▶ **WORK REQUEST**: Within the entries below, every line containing "coordinates" is to be copied.

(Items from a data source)
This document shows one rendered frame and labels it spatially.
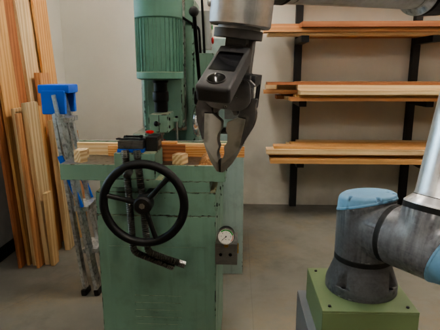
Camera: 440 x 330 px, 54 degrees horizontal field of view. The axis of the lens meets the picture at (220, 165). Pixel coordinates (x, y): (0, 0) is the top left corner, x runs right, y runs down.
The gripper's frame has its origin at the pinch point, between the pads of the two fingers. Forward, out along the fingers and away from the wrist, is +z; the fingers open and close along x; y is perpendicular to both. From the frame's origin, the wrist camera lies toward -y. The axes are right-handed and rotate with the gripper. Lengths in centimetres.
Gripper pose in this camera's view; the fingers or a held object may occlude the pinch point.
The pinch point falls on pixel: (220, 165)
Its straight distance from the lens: 65.6
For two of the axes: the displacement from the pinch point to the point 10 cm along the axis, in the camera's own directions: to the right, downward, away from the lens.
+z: -1.1, 9.6, 2.6
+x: -9.6, -1.7, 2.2
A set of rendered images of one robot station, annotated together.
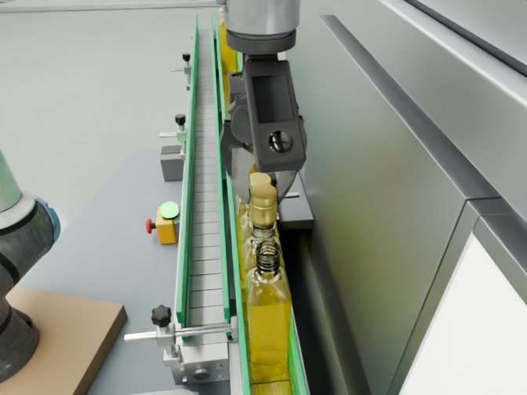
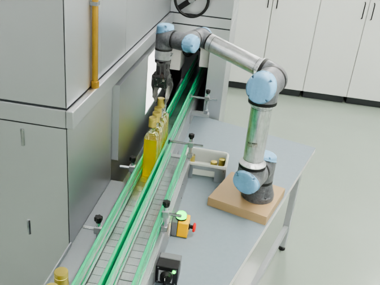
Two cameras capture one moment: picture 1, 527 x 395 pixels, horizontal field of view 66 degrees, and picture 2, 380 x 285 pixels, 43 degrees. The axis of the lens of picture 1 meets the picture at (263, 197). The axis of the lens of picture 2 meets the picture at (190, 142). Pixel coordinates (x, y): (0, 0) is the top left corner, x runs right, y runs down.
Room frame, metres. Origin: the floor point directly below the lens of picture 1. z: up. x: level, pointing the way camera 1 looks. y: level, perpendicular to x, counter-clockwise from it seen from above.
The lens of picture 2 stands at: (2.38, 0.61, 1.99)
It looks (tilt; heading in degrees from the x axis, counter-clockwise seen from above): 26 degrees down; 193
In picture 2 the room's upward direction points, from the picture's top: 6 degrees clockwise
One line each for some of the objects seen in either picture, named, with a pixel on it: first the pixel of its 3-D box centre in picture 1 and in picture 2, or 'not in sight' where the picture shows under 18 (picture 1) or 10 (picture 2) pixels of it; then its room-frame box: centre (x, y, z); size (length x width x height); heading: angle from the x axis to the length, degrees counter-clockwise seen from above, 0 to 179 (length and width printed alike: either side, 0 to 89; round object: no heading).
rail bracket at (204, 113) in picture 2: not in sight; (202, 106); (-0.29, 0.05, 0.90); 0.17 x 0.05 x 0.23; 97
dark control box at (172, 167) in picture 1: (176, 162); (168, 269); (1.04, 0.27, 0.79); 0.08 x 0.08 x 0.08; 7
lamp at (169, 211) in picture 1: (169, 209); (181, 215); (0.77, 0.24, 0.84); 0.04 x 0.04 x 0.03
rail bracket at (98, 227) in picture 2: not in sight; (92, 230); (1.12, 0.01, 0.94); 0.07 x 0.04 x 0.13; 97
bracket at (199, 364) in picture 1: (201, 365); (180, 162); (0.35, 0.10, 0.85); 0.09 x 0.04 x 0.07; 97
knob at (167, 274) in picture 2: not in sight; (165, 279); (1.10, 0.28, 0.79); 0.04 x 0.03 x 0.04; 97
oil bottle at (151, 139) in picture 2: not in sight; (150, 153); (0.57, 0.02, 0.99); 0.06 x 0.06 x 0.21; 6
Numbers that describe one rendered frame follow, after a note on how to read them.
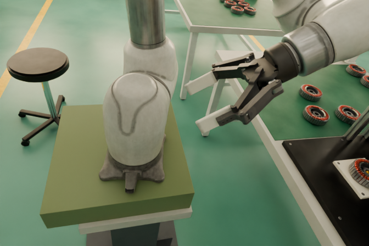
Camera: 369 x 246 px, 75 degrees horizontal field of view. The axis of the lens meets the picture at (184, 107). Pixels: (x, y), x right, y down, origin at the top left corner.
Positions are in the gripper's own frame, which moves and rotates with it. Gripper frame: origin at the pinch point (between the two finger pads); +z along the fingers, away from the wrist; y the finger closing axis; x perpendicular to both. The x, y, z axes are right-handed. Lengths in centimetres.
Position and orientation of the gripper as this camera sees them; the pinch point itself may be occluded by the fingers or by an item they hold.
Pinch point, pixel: (197, 104)
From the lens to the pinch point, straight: 50.1
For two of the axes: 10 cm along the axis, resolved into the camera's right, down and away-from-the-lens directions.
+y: -1.5, -5.7, 8.1
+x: -4.4, -6.9, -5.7
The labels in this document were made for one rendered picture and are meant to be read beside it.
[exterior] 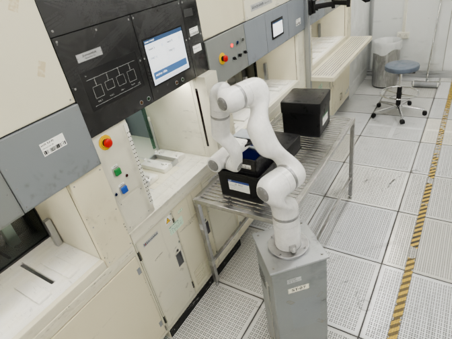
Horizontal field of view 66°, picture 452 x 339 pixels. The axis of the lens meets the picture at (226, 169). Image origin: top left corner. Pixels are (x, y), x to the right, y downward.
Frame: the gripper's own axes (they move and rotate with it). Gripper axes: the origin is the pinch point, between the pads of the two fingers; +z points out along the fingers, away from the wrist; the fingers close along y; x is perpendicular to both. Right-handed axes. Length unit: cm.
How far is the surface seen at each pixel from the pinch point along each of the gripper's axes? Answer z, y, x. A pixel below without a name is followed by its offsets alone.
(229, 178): -13.6, -5.7, -20.1
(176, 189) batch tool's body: -31.1, -31.4, -22.2
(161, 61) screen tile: -20, -29, 47
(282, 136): 45, -2, -23
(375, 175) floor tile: 147, 37, -108
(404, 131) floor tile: 242, 43, -108
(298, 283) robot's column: -45, 48, -46
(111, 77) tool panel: -51, -28, 50
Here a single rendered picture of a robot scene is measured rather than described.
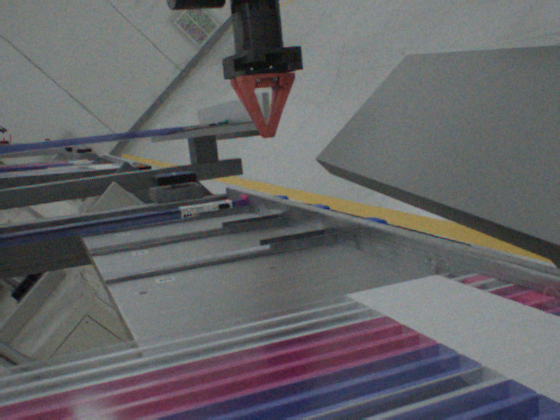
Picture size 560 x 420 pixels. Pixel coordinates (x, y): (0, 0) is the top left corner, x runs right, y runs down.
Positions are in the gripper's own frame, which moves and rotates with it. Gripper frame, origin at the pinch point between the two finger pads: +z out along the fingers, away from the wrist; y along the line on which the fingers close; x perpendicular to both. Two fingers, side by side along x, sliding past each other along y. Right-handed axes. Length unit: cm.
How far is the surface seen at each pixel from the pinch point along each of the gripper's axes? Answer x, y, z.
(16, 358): -37, -80, 49
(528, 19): 142, -105, -24
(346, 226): -3.7, 25.5, 7.2
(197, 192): -7.6, -7.5, 7.1
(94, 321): -19, -84, 45
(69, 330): -25, -84, 46
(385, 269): -5.2, 33.7, 8.7
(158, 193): -12.5, -7.5, 6.5
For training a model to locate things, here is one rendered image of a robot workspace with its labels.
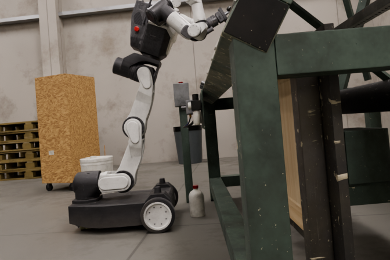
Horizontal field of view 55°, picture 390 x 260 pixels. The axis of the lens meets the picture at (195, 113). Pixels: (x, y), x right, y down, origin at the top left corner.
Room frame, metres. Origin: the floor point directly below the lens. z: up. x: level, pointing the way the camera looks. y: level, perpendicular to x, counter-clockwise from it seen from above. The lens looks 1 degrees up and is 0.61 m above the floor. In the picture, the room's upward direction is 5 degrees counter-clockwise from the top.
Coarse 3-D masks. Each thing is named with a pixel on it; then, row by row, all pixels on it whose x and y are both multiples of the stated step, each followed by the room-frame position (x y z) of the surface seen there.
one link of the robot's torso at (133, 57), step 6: (132, 54) 2.38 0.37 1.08; (138, 54) 2.38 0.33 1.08; (120, 60) 2.39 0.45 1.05; (126, 60) 2.38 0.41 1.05; (132, 60) 2.38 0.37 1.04; (138, 60) 2.38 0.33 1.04; (144, 60) 2.38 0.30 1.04; (150, 60) 2.38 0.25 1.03; (156, 60) 2.38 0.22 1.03; (114, 66) 2.38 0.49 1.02; (120, 66) 2.38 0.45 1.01; (126, 66) 2.38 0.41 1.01; (132, 66) 2.39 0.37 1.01; (156, 66) 2.50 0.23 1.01; (114, 72) 2.41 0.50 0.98; (120, 72) 2.40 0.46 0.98; (126, 72) 2.39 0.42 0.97; (132, 72) 2.38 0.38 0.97; (156, 72) 2.41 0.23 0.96; (156, 78) 2.48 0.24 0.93
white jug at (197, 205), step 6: (192, 192) 2.47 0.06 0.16; (198, 192) 2.46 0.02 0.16; (192, 198) 2.45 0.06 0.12; (198, 198) 2.45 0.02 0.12; (192, 204) 2.46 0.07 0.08; (198, 204) 2.45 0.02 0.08; (192, 210) 2.46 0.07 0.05; (198, 210) 2.45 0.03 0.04; (204, 210) 2.48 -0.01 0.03; (192, 216) 2.46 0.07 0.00; (198, 216) 2.45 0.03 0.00
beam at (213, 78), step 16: (240, 0) 0.79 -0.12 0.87; (256, 0) 0.79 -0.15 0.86; (272, 0) 0.80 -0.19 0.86; (240, 16) 0.79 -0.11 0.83; (256, 16) 0.79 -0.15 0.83; (272, 16) 0.79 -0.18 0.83; (224, 32) 0.80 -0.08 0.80; (240, 32) 0.79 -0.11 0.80; (256, 32) 0.79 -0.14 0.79; (272, 32) 0.80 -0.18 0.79; (224, 48) 0.92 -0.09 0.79; (256, 48) 0.80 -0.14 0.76; (224, 64) 1.13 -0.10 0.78; (208, 80) 1.64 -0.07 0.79; (224, 80) 1.43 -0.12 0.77; (208, 96) 2.40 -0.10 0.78
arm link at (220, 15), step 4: (220, 8) 2.84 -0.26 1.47; (216, 12) 2.84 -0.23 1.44; (220, 12) 2.84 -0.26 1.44; (212, 16) 2.83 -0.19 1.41; (216, 16) 2.83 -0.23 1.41; (220, 16) 2.84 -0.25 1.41; (224, 16) 2.83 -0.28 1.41; (212, 20) 2.82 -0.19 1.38; (216, 20) 2.82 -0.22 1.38; (220, 20) 2.84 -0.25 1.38; (224, 20) 2.85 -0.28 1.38; (216, 24) 2.84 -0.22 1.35
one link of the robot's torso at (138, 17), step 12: (132, 12) 2.34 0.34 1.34; (144, 12) 2.34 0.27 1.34; (132, 24) 2.34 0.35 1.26; (144, 24) 2.34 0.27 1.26; (132, 36) 2.34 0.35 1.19; (144, 36) 2.33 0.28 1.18; (156, 36) 2.33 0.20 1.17; (168, 36) 2.35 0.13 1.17; (144, 48) 2.35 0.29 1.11; (156, 48) 2.34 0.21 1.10; (168, 48) 2.39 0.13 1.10
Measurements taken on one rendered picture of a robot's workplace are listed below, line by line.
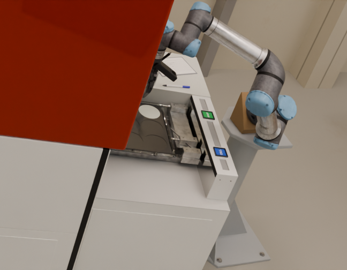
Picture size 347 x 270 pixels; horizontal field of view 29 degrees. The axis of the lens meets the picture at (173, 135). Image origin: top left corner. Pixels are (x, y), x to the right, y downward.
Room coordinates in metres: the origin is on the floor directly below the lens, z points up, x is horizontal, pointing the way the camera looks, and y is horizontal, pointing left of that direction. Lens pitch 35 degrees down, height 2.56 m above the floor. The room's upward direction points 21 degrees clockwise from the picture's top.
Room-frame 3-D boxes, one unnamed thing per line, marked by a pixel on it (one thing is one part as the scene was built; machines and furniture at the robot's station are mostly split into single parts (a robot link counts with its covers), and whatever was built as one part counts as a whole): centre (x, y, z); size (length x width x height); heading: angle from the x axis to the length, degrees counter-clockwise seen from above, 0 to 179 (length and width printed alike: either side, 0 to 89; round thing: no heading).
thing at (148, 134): (2.38, 0.20, 0.90); 0.34 x 0.34 x 0.01; 22
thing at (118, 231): (2.49, 0.13, 0.41); 0.96 x 0.64 x 0.82; 22
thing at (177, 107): (2.65, 0.02, 0.89); 0.08 x 0.03 x 0.03; 112
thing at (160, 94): (2.77, 0.25, 0.89); 0.62 x 0.35 x 0.14; 112
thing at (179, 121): (2.50, -0.04, 0.87); 0.36 x 0.08 x 0.03; 22
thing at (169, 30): (2.34, 0.18, 1.38); 0.09 x 0.08 x 0.11; 86
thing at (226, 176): (2.46, -0.16, 0.89); 0.55 x 0.09 x 0.14; 22
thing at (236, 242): (2.91, -0.43, 0.41); 0.51 x 0.44 x 0.82; 126
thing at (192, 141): (2.42, -0.07, 0.89); 0.08 x 0.03 x 0.03; 112
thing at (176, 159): (2.29, 0.10, 0.84); 0.50 x 0.02 x 0.03; 112
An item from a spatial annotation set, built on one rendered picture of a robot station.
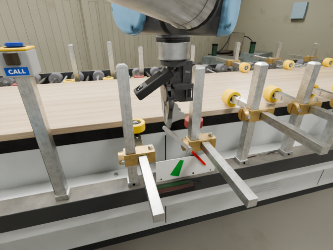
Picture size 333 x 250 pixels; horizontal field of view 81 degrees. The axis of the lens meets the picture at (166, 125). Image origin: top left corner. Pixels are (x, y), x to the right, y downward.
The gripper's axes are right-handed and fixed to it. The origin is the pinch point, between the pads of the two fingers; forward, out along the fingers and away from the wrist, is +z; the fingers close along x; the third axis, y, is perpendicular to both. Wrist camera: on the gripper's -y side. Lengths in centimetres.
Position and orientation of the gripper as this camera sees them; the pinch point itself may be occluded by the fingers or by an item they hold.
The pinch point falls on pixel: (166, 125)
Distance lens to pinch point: 62.7
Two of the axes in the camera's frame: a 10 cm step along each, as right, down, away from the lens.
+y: 9.6, -1.3, 2.3
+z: 0.1, 8.9, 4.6
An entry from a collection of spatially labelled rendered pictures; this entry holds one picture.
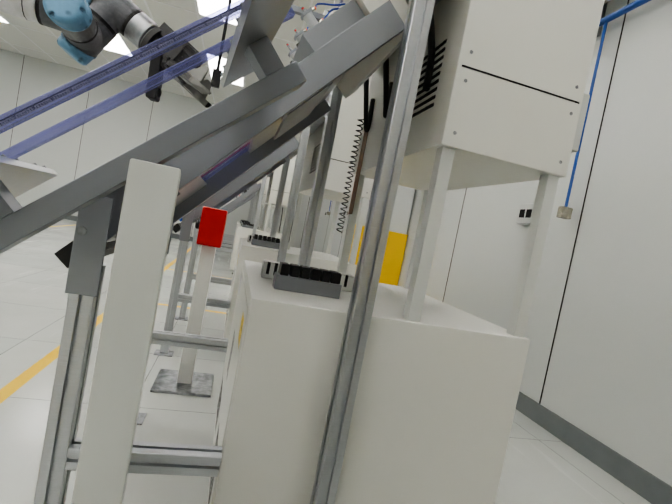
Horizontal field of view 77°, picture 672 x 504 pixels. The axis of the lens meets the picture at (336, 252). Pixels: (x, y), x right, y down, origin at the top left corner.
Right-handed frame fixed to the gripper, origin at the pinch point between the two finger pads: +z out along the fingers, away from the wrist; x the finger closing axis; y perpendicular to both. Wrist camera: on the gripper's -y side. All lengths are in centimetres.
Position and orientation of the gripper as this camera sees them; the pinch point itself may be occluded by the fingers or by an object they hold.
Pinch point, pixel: (210, 104)
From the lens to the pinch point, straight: 117.9
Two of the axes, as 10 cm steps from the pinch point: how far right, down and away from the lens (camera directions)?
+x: -2.3, -0.9, 9.7
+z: 7.4, 6.4, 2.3
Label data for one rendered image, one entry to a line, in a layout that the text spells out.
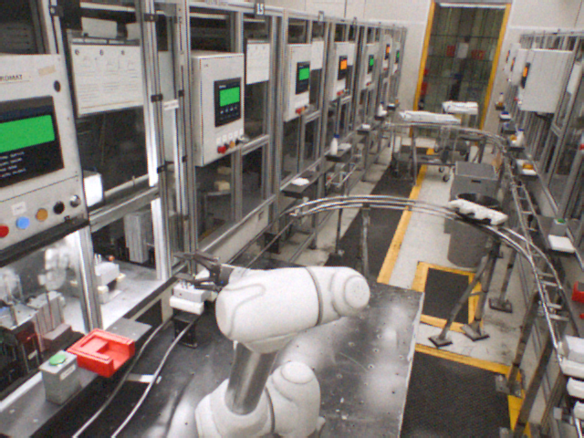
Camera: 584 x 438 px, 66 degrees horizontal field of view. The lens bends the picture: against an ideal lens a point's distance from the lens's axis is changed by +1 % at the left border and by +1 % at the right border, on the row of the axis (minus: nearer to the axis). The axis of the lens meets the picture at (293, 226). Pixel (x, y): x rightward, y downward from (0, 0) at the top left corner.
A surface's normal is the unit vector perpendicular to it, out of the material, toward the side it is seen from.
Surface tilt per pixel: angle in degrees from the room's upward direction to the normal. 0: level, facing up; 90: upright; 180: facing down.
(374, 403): 0
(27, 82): 90
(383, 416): 0
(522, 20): 90
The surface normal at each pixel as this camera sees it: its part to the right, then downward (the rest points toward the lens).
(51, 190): 0.94, 0.18
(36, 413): 0.06, -0.91
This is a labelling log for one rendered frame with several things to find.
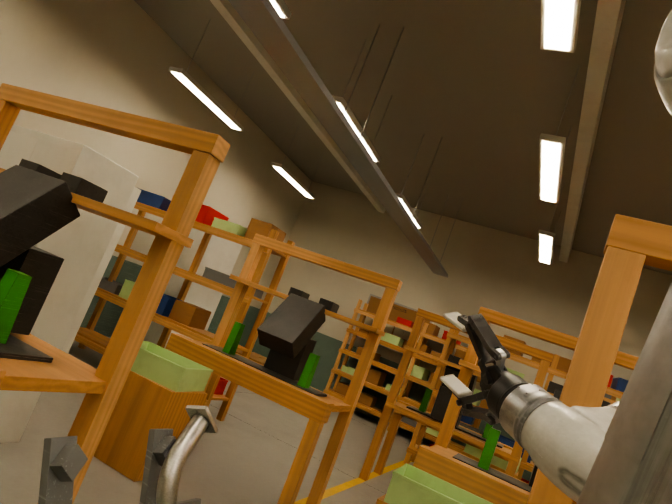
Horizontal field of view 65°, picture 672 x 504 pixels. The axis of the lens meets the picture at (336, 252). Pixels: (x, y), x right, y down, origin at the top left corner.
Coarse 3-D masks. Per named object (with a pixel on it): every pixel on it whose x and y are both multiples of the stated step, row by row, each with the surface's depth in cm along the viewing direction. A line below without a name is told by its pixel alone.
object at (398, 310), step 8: (376, 296) 1171; (376, 304) 1165; (400, 304) 1147; (392, 312) 1148; (400, 312) 1142; (408, 312) 1136; (416, 312) 1130; (368, 320) 1162; (392, 320) 1144; (360, 328) 1163; (392, 328) 1139; (400, 336) 1128; (408, 336) 1122; (400, 352) 1119
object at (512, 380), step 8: (488, 368) 90; (496, 368) 88; (504, 368) 88; (496, 376) 88; (504, 376) 86; (512, 376) 86; (480, 384) 93; (488, 384) 90; (496, 384) 86; (504, 384) 85; (512, 384) 84; (520, 384) 84; (488, 392) 86; (496, 392) 85; (504, 392) 84; (488, 400) 86; (496, 400) 84; (496, 408) 84; (496, 416) 86
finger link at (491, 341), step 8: (472, 320) 92; (480, 320) 92; (480, 328) 91; (488, 328) 91; (480, 336) 91; (488, 336) 90; (488, 344) 89; (496, 344) 89; (488, 352) 89; (496, 352) 87; (496, 360) 87
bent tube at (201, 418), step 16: (192, 416) 88; (208, 416) 87; (192, 432) 85; (208, 432) 89; (176, 448) 82; (192, 448) 84; (176, 464) 80; (160, 480) 79; (176, 480) 80; (160, 496) 78; (176, 496) 80
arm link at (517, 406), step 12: (528, 384) 83; (516, 396) 81; (528, 396) 80; (540, 396) 79; (552, 396) 80; (504, 408) 81; (516, 408) 80; (528, 408) 78; (504, 420) 81; (516, 420) 79; (516, 432) 79
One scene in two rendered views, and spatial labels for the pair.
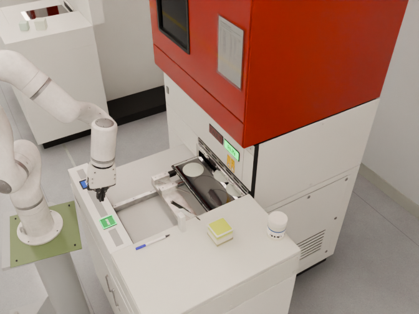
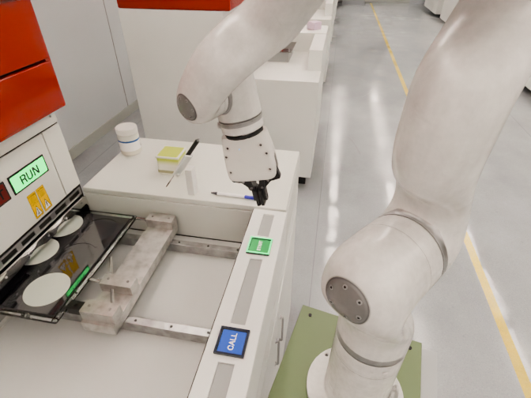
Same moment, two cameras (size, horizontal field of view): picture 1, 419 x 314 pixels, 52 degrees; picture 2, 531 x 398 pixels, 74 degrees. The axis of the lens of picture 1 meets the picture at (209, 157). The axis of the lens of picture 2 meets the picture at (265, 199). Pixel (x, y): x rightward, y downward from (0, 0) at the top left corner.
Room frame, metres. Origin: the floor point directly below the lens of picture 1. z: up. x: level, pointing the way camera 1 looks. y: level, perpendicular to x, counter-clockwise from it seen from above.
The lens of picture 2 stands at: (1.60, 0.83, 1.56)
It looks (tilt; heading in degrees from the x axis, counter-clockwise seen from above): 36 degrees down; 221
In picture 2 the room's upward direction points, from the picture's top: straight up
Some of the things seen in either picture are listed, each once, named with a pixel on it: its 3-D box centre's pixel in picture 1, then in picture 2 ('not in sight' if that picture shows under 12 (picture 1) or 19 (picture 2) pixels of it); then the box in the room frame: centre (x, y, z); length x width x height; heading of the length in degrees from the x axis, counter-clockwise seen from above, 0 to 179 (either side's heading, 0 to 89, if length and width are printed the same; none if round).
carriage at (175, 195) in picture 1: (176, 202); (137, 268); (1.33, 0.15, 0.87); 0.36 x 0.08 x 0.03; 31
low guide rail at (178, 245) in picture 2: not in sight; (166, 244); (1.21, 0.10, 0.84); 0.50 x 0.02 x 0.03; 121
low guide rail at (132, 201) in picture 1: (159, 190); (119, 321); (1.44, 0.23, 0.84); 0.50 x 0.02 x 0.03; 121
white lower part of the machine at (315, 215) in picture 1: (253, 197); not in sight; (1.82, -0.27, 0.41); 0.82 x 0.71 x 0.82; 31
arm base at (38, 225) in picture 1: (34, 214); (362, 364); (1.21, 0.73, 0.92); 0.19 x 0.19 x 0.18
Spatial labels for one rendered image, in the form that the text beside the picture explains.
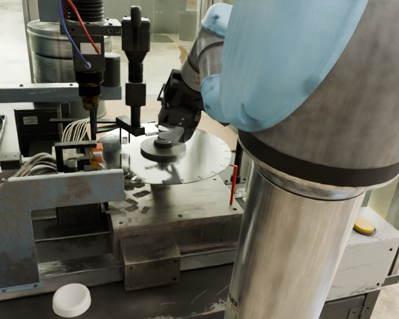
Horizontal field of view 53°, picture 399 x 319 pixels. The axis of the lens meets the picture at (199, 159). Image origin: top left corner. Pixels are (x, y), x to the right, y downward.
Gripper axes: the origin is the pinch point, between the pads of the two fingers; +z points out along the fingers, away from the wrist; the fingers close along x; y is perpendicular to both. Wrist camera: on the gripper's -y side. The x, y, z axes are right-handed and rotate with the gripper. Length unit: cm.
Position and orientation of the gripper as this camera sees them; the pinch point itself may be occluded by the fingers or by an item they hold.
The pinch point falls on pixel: (177, 140)
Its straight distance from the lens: 92.8
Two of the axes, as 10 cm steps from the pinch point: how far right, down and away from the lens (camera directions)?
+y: -9.3, -1.3, -3.3
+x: 0.7, 8.4, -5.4
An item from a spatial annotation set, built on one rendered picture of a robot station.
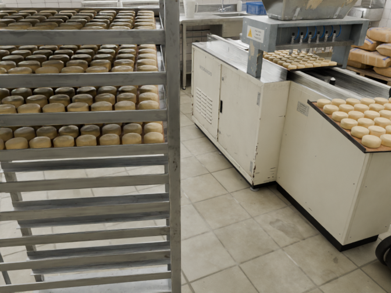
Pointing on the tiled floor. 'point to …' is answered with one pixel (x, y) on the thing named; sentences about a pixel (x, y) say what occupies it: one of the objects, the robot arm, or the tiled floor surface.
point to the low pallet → (369, 74)
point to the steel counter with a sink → (210, 13)
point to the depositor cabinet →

▶ **ANSWER BOX**:
Camera: 440 x 330 px, 54 degrees horizontal field of view. The axis of the lens meets the picture at (220, 165). Pixel coordinates (x, y): (0, 0) is the top left corner, x runs right, y runs down.
Two cameras capture one moment: picture 1, 527 x 395 pixels, horizontal field of view 66 degrees, and picture 2, 380 x 285 pixels, 43 degrees. The axis of the lens of picture 1 meets the picture at (263, 197). The axis of the lens of picture 2 meets the picture at (190, 142). Pixel coordinates (x, y): (0, 0) is the top left corner, x runs right, y runs down.
Picture size 560 x 420 pixels. Pixel coordinates (x, y): (0, 0) is the top left corner, x runs right, y runs down.
Room coordinates in metres: the origin is on the floor directly below the lens, z points up, x is horizontal, pointing the way the camera looks, and y is horizontal, pointing left of that direction. Lens pitch 35 degrees down, height 2.56 m above the floor. The room's upward direction points 21 degrees clockwise from the picture's top.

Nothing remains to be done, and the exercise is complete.